Favoriser la biodiversité
Ces micro-habitats ont un rôle multiple. Ils sont avant tout importants pour la faune maritime car ils servent d’abris artificiels conçus pour favoriser la biodiversité sous-marine en jouant plusieurs rôles-clés :
- Création d’habitats : Les nurseries recréent des structures naturelles (comme des rochers ou des récifs) qui offrent un refuge aux espèces marines (poissons, crustacés, mollusques). Cela est utile dans des zones où les habitats naturels ont été détruits ou dégradés
- Protection contre les prédateurs : Ces structures protègent les jeunes poissons et autres organismes vulnérables en leur fournissant des cachettes, augmentant ainsi leurs chances de survie
- Favorisent la reproduction : ces « cages » en matériau recyclé offrent un lieu sécurisé pour la ponte et le développement des œufs, contribuant à la reproduction et à la pérennité des populations marines.
- Accroissement de la biodiversité : Par un habitat supplémentaire, ils attirent une diversité d’espèces et contribuent à enrichir les écosystèmes locaux.

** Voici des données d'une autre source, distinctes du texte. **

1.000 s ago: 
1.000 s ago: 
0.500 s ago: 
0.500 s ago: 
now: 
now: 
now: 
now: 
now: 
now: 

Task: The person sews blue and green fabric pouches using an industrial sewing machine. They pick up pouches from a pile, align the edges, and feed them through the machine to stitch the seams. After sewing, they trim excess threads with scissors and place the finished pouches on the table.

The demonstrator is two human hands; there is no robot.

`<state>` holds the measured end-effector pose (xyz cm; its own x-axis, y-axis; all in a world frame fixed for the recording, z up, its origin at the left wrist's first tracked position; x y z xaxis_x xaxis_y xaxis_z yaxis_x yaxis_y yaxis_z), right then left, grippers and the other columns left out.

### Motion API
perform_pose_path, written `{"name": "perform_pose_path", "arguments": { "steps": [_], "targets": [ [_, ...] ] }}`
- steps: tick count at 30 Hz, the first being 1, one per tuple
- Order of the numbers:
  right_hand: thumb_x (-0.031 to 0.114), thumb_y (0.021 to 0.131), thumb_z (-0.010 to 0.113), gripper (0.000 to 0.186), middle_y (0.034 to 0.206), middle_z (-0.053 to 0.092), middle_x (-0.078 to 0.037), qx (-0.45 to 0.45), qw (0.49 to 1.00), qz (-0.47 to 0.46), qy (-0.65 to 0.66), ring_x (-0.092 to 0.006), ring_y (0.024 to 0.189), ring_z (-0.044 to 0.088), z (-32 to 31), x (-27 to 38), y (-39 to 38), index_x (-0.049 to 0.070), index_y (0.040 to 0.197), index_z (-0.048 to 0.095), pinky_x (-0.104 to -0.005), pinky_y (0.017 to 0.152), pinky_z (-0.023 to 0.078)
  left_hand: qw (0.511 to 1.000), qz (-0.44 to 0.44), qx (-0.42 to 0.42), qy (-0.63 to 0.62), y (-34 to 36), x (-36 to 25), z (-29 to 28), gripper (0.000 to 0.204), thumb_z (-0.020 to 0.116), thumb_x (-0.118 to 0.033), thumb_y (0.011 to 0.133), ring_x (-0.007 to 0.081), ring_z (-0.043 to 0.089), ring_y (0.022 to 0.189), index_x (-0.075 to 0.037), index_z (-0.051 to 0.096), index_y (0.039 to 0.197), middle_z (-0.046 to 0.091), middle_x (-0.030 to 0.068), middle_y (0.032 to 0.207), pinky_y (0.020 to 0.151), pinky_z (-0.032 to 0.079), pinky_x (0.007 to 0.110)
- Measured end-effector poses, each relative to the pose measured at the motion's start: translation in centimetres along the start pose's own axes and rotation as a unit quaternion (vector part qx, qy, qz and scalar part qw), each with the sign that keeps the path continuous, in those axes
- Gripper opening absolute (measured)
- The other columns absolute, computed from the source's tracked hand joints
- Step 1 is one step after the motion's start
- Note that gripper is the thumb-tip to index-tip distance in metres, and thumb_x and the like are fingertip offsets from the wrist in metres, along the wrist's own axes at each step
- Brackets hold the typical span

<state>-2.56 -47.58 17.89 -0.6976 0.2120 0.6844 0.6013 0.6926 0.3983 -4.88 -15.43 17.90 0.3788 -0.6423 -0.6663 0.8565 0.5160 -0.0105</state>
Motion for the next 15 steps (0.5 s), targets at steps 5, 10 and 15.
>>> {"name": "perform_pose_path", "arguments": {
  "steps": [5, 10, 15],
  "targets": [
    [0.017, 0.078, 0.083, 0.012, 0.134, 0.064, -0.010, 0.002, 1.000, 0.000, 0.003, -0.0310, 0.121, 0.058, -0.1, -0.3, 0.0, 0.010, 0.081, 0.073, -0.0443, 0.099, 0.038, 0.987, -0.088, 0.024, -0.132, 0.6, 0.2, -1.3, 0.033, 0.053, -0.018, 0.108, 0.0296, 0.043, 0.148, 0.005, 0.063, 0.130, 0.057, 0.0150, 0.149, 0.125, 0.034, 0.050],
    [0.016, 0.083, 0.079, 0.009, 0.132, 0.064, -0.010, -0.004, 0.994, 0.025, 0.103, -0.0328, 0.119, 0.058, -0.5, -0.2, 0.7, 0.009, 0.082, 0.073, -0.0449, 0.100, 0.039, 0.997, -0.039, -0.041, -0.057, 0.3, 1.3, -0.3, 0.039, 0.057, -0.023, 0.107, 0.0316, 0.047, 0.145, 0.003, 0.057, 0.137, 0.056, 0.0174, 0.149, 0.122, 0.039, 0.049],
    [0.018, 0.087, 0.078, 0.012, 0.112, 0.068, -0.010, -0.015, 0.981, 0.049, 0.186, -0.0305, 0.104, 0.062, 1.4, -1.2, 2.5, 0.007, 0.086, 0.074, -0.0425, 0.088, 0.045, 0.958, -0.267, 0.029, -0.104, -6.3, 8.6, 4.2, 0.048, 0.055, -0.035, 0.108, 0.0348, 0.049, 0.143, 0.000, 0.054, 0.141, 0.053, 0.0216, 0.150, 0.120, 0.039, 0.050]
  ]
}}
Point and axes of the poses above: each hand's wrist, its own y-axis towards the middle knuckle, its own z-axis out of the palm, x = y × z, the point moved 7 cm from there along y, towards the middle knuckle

- Amélioration de la qualité de l’eau : Certaines espèces présentes dans les micro-habitats, comme les huîtres ou les moules, filtrent l’eau et aident à maintenir un environnement sain, réduisant ainsi la turbidité ce qui favorise la croissance des herbiers marins, eux-mêmes importants pour la stabilisation des fonds marins
- Mais ils ont également une autre action, moins connue et pourtant totalement cruciale : ces équipements environnementaux agissent comme des structures de protection du littoral, en atténuant l’énergie des vagues par la création d’une barrière physique, réduisant ainsi leur impact érosif sur le rivage. Leur présence favorise la sédimentation, ce qui peut contribuer à stabiliser le trait de côte.


Une nouvelle cie marine
En favorisant le développement d’écosystèmes côtiers sains, les micro-habitants naturels renforcent indirectement les défenses naturelles contre l’érosion, en stimulant la croissance d’herbiers marins et d’autres végétations aquatiques qui stabilisent les sédiments. La présence accrue de vie marine peut contribuer à la formation de récifs naturels à long terme. Ces habitats s’inscrivent dans une approche d’adaptation basée sur les écosystèmes.
En effet, ils offrent une solution flexible et évolutive face à la montée du niveau des mers. Leur capacité à s’adapter à différents environnements les rend particulièrement intéressants dans le contexte du changement climatique. Le fait de mettre sur les pontons du caillebottis permet également de laisser passer la lumière du jour et de faire vivre ces équipements de manière concrète.
Leur capacité à combiner protection physique et restauration écologique en fait une solution particulièrement intéressante pour les zones côtières menacées, comme celle de Port-Saint-Louis-du-Rhône.